Materials and methods
Strains and culture conditions
Strain JSM 071043T was isolated from a subterranean brine sample by plating 1:10 serial dilutions of the sample on marine agar 2216 (MA; Difco) supplemented with 5% (w/v) NaCl (hereafter MA5) at 30°C for 2 weeks. After primary isolation, the strain was purified by repeated streaking and subculturing on MA5 plates and examining the cultures by light microscopy. It was maintained either as serial transfers on MA5 slants, or lyophilized cultures at 4°C, or deep-frozen in 20% (v/v) glycerol at −80°C. For comparison, two type strains, Z. halotolerans YIM 70185T and Z. alba YIM 90734T, were obtained from the Yunnan Institute of Microbiology (YIM, 650091 Kunming, China). Unless indicated otherwise, morphological, physiological, molecular and chemotaxonomic studies were performed with cells grown on MA5 (pH 8.5) at 28°C.

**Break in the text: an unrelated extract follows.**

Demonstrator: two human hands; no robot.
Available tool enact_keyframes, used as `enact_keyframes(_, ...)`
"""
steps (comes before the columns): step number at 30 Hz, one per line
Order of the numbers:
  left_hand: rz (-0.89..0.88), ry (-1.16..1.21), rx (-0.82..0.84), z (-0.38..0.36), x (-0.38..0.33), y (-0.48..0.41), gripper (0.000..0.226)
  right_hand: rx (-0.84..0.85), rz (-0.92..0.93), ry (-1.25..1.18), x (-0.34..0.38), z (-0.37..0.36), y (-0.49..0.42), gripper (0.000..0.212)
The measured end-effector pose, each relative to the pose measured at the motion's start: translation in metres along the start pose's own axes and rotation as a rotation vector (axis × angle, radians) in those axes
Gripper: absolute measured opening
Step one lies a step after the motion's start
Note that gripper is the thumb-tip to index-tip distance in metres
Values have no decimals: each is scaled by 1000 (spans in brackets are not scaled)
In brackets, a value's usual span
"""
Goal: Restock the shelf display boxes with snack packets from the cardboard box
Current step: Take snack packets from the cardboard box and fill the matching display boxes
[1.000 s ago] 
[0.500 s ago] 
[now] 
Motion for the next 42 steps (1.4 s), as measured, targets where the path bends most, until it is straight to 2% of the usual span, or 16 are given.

Phenotypic characterization
Cell morphology was examined by using light microscopy (model DM3000; Leica). The Gram staining and the KOH lysis test were carried out according to Doetsch (1981) and Gregersen (1978), respectively. Growth in the absence of salt was investigated on nutrient agar (NA) prepared according to the formula of Atlas and Parks (1993) except that NaCl was excluded. Tolerance of salt was tested on NA in different salt (NaCl, KCl, MgCl2·6H2O) concentrations [0.1 and 0.5% (w/v), and 1–30% (w/v) at increments of 1%]. Growth was tested at various temperatures (4, 5–55°C, at increments of 5°C) and at different pH (5.0–11.0, at increments of 0.5 pH units) on MA5 as well as in nutrient broth (Atlas and Parks 1993) supplemented with 7% (w/v) NaCl. For pH tolerance experiments, the buffer solutions described by Chen et al. (2004) were used. Growth under anaerobic conditions was determined on MA5 supplemented with 0.5% (w/v) glucose and with or without 0.1% (w/v) nitrate by using the GasPak Anaerobic Systems (BBL) according to the manufacturer’s instructions. Methyl red and Voges–Proskauer tests and determination of hydrolysis of aesculin, indole and H2S production, nitrate and nitrite reduction, and lysine decarboxylase, phenylalanine deaminase and ornithine decarboxylase were assessed as recommended by Smibert and Krieg (1994). Hydrolysis of casein, cellulose, chitin, DNA, gelatin, hypoxanthine, starch, Tweens 20, 40, 60 and 80, urea and xanthine was determined as described by Cowan and Steel (1965). Determination of acid production from carbohydrates and utilization of carbon and nitrogen sources was performed as recommended by Ventosa et al. (1982). Observation of motility and tests of catalase and oxidase activities were determined as described previously (Chen et al. 2007). Other enzymic activities were also assayed by using API ZYM strips (bioMérieux) according to the manufacturer’s instructions with 7.5% (w/v) NaCl.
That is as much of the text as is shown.